EXERCISE INSTRUCTIONS ▸
Beneath this instruction is a listing; print exactly the lines in it starting at the line that contains "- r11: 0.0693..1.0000" and going through the line that contains "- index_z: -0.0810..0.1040".
START RAW DATA
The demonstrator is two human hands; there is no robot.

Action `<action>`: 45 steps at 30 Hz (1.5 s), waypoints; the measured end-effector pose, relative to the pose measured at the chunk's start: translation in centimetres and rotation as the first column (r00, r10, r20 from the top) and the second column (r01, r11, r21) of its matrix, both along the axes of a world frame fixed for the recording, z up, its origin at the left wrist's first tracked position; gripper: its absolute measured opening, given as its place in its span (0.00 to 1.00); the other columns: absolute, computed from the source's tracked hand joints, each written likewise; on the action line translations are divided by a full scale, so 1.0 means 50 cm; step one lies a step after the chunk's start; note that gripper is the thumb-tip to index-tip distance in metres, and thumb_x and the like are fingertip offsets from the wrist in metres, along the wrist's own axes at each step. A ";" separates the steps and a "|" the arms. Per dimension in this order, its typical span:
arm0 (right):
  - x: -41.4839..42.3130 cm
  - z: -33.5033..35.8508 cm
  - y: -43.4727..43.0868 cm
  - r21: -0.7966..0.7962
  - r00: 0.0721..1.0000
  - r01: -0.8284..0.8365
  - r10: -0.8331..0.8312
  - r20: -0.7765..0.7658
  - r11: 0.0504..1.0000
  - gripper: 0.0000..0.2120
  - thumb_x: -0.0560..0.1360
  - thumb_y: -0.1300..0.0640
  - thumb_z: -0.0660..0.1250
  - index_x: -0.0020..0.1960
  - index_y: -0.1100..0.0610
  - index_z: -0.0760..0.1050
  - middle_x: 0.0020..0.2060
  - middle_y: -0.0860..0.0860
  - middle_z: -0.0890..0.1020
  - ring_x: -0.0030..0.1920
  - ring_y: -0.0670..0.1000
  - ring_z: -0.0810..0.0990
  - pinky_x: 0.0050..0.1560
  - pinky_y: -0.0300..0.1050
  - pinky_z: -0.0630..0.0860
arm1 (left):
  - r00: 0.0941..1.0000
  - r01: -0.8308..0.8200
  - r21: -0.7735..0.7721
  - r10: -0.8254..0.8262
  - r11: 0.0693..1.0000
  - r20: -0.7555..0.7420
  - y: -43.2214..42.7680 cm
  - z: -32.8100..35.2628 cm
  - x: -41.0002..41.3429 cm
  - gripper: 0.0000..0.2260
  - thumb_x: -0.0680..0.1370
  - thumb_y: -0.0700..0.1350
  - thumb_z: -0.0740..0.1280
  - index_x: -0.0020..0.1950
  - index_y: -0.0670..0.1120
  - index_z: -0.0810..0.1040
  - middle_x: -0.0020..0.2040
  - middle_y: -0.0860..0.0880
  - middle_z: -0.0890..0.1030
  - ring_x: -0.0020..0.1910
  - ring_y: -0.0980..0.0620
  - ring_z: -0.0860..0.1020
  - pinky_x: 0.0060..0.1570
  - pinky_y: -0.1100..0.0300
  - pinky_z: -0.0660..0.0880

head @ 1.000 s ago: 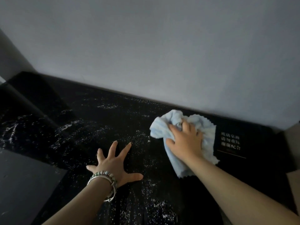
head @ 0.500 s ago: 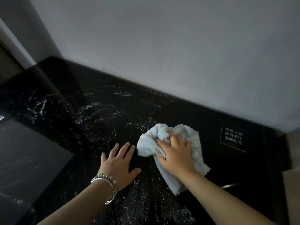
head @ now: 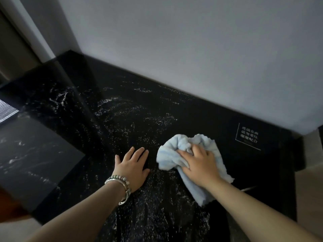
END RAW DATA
EXPECTED OUTPUT ▸
  - r11: 0.0693..1.0000
  - r20: -0.7555..0.7420
  - y: -43.2214..42.7680 cm
  - z: -32.8100..35.2628 cm
  - x: -41.0002..41.3429 cm
  - gripper: 0.0000..0.2260
  - thumb_x: -0.0680..0.1370
  - thumb_y: -0.0700..0.1350
  - thumb_z: -0.0740..0.1280
  - index_x: -0.0020..0.1950
  - index_y: -0.0670..0.1120
  - index_z: -0.0810..0.1040

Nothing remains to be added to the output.